# Diffusers Task

Let's setup the environment and download the models first.

The [DiffusionPipeline](https://huggingface.co/docs/diffusers/main/en/api/pipelines/overview#diffusers.DiffusionPipeline) downloads and caches all modeling, tokenization, and scheduling components.
Because the model consists of roughly 1.4 billion parameters, we strongly recommend running it on a GPU.

Start by creating an instance of [DiffusionPipeline](https://huggingface.co/docs/diffusers/main/en/api/pipelines/overview#diffusers.DiffusionPipeline) and specify which pipeline checkpoint you would like to download.

<!---
I2I model replaced for faster download
i2i_pipe = StableDiffusionImg2ImgPipeline.from_pretrained("nitrosocke/Ghibli-Diffusion", torch_dtype=torch.float16)
-->

In [None]:
import torch
import requests
from PIL import Image
from io import BytesIO
from diffusers import (
    DiffusionPipeline,
    StableDiffusionImg2ImgPipeline,
    StableDiffusionDepth2ImgPipeline,
)

cache_dir = "/data2/diffusion"

# Unconditional Image Generation
uncond_generator = DiffusionPipeline.from_pretrained(
    "anton-l/ddpm-butterflies-128", cache_dir=cache_dir
)

# Conditional Image Generation
cond_generator = DiffusionPipeline.from_pretrained(
    "runwayml/stable-diffusion-v1-5", cache_dir=cache_dir
)

# Image to Image Generation
i2i_pipe = StableDiffusionImg2ImgPipeline.from_pretrained(
    "runwayml/stable-diffusion-v1-5",
    torch_dtype=torch.float16,
    cache_dir=cache_dir,
)

# Depth-conditioned Image Generation
depth_pipe = StableDiffusionDepth2ImgPipeline.from_pretrained(
    "stabilityai/stable-diffusion-2-depth",
    torch_dtype=torch.float16,
    cache_dir=cache_dir,
)

## Stable Diffusion
![The Stable Diffusion architecture](https://scholar.harvard.edu/sites/scholar.harvard.edu/files/styles/os_files_xxlarge/public/binxuw/files/stablediffusion_overview.jpg?m=1708096154&itok=n2gM0Xba)

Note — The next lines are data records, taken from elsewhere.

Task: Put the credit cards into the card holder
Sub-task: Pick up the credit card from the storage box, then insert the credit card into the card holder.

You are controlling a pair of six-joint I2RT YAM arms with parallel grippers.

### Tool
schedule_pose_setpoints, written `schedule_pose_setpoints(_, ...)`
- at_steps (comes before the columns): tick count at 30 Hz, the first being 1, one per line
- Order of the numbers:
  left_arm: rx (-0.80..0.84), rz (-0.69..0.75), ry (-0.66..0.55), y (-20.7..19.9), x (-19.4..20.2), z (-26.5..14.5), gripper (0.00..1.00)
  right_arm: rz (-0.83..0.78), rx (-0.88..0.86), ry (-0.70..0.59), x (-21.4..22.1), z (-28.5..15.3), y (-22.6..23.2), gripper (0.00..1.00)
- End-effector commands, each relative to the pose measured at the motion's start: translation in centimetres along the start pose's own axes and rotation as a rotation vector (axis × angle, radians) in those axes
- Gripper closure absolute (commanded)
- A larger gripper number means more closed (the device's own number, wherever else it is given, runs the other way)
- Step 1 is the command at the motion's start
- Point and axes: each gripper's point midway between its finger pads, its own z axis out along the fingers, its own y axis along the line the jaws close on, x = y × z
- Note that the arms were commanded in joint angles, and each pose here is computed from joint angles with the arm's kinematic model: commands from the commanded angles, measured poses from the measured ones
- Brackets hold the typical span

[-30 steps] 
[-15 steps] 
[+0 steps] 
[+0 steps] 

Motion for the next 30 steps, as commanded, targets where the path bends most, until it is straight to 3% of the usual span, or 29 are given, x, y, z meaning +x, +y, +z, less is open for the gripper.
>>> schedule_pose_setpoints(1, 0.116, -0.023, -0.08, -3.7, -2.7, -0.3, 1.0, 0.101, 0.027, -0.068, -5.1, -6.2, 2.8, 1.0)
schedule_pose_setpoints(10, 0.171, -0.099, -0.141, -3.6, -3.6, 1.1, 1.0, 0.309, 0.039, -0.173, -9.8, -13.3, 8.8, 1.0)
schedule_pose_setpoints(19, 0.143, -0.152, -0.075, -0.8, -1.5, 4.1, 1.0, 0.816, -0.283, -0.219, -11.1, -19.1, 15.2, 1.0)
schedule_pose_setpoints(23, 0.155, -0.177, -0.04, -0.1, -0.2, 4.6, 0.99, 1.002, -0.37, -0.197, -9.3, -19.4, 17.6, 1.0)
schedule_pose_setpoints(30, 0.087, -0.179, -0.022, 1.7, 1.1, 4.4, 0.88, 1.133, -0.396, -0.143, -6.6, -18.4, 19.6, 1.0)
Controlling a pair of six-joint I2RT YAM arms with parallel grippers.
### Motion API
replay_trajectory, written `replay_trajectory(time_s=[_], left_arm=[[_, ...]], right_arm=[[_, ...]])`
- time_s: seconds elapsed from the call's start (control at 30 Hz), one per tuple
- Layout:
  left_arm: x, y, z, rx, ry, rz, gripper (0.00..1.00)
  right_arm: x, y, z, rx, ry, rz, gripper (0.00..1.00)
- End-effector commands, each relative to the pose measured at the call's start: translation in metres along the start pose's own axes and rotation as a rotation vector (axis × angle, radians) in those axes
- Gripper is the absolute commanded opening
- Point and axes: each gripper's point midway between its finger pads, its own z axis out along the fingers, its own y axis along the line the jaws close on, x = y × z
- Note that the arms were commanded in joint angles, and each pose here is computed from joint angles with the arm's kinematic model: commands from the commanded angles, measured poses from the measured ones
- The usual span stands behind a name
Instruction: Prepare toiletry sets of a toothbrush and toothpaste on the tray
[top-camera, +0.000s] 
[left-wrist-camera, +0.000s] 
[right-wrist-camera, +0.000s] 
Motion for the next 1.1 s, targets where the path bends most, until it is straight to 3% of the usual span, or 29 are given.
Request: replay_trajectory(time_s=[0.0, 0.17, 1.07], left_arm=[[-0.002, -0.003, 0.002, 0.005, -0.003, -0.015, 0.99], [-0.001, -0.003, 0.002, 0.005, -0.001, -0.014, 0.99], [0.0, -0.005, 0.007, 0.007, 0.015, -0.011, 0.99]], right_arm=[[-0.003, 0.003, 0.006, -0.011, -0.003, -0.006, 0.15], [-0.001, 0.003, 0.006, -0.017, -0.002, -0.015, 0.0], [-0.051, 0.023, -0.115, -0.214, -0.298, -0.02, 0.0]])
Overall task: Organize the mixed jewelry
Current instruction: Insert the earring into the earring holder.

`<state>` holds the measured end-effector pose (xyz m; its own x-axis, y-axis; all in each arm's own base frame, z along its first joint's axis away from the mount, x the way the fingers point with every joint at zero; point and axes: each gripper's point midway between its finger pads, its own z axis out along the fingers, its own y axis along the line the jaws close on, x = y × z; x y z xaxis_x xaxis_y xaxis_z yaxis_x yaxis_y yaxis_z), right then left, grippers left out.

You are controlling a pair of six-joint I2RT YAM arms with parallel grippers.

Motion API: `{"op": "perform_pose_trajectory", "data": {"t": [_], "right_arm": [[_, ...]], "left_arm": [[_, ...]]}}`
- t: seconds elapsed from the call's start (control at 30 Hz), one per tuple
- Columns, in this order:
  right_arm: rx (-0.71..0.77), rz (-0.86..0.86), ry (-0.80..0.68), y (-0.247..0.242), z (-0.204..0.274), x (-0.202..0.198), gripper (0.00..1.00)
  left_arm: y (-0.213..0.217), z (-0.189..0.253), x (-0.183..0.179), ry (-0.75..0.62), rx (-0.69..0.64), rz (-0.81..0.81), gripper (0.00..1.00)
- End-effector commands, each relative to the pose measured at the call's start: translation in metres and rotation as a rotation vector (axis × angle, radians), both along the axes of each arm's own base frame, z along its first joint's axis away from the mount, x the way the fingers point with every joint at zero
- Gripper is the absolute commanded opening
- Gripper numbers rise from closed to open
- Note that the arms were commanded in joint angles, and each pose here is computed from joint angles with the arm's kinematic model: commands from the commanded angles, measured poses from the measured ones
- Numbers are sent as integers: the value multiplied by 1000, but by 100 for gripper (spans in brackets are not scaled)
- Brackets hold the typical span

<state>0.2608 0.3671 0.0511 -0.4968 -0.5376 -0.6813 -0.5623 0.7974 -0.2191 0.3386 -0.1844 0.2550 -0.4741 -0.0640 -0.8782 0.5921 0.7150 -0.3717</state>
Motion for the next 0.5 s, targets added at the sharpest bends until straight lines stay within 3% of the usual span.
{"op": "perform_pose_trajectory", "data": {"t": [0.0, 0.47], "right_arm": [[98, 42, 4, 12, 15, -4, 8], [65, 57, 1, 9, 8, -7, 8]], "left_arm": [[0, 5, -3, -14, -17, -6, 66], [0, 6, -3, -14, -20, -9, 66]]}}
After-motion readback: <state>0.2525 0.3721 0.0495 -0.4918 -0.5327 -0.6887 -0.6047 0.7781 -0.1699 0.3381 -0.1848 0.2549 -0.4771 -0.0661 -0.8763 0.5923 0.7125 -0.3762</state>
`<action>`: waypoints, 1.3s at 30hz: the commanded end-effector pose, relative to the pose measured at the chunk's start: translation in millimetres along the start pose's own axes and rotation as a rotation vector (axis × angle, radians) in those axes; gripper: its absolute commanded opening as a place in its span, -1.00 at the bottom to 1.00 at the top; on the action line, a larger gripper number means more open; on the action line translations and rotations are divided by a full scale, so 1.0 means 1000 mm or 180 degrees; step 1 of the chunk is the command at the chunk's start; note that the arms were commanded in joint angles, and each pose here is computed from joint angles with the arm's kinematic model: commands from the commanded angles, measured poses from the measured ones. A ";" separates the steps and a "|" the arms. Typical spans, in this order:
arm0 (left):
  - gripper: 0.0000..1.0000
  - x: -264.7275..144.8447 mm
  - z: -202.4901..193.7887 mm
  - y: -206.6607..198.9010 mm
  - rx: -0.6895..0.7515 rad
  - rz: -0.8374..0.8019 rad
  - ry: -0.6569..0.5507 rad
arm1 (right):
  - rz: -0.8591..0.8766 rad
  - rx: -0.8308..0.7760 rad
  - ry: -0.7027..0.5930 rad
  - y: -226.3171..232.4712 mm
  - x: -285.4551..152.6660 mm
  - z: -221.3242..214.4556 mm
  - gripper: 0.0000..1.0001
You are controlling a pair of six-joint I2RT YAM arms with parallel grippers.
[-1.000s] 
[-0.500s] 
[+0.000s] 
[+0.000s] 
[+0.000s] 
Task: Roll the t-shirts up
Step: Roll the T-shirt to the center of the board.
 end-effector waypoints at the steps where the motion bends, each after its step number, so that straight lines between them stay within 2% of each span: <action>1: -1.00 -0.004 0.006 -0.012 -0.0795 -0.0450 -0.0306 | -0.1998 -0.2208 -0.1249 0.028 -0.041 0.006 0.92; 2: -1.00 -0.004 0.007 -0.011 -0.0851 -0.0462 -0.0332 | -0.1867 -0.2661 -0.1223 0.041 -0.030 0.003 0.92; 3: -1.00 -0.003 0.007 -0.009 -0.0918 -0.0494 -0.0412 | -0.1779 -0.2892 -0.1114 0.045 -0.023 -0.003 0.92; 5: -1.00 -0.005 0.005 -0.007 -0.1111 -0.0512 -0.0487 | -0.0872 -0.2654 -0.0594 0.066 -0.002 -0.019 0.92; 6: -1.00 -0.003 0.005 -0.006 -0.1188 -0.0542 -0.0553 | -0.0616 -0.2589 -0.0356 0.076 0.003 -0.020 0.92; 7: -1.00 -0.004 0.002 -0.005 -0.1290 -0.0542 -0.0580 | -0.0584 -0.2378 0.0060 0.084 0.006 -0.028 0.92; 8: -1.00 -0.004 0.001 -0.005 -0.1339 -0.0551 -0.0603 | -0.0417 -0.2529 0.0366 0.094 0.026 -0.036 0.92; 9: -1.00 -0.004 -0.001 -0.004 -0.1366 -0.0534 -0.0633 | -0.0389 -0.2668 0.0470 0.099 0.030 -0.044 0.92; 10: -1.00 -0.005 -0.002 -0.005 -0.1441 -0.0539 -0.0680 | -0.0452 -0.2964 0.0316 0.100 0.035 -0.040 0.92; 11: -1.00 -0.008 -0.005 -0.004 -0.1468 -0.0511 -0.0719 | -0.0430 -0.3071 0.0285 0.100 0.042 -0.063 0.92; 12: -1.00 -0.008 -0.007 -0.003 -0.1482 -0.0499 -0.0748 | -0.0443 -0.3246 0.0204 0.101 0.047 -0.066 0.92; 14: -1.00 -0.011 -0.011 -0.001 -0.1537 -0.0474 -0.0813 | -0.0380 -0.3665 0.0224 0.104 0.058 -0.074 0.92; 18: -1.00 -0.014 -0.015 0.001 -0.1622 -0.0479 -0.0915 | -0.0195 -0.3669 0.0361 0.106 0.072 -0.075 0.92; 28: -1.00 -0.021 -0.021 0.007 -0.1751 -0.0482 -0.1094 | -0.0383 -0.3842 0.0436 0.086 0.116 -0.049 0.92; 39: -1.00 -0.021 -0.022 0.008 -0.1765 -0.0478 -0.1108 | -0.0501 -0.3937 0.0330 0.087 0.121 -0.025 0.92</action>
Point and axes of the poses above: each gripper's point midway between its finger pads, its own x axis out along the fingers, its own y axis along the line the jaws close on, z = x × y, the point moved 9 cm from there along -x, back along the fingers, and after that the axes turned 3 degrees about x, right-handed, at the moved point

Stable Diffusion is the most popular open source foundation models for image generation. The details of the architecture is explained as a “Latent Diffusion Model" in a previous session. The Stable Diffusion model uses the CFG (Classifier-free Guidance) which is highly related to parameters for the image generation.

SDXL and SD3 inherits the similar architecture with improvement on prompt alignment and image quality. The Stable Diffusion 3 is the latest version yet to be released with [waitlist](https://stability.ai/stablediffusion3) available.

In this tutorial, we will use Stable Diffusion 1.5, a finetuned version of the Stable Diffusion.

## Unconditional Image Generation

Unconditional image generation is a relatively straightforward task. The model only generates images - without any additional context like text or an image - resembling the training data it was trained on. For this task, we will use a model trained to generate specific type of image.



In this guide, you'll use [DiffusionPipeline](https://huggingface.co/docs/diffusers/main/en/api/pipelines/overview#diffusers.DiffusionPipeline) for unconditional image generation with [DDPM](https://arxiv.org/abs/2006.11239) (the checkpoint you'll use generates images of butterflies).

You can use any of the 🧨 Diffusers [checkpoints](https://huggingface.co/models?library=diffusers&sort=downloads) from the Hub. If you want to use a different model, replace the "anton-l/ddpm-butterflies-128" with the model name to download and use it.

In [None]:
# uncond_generator = DiffusionPipeline.from_pretrained("anton-l/ddpm-butterflies-128", cache_dir=cache_dir)

In [None]:
generator = uncond_generator.to("cuda")

Now you can use the `generator` to generate an image:

In [None]:
image = generator().images[0]
image

## Conditional image generation

Conditional image generation allows you to generate images from a text prompt. The text is converted into embeddings which are used to condition the model to generate an image from noise.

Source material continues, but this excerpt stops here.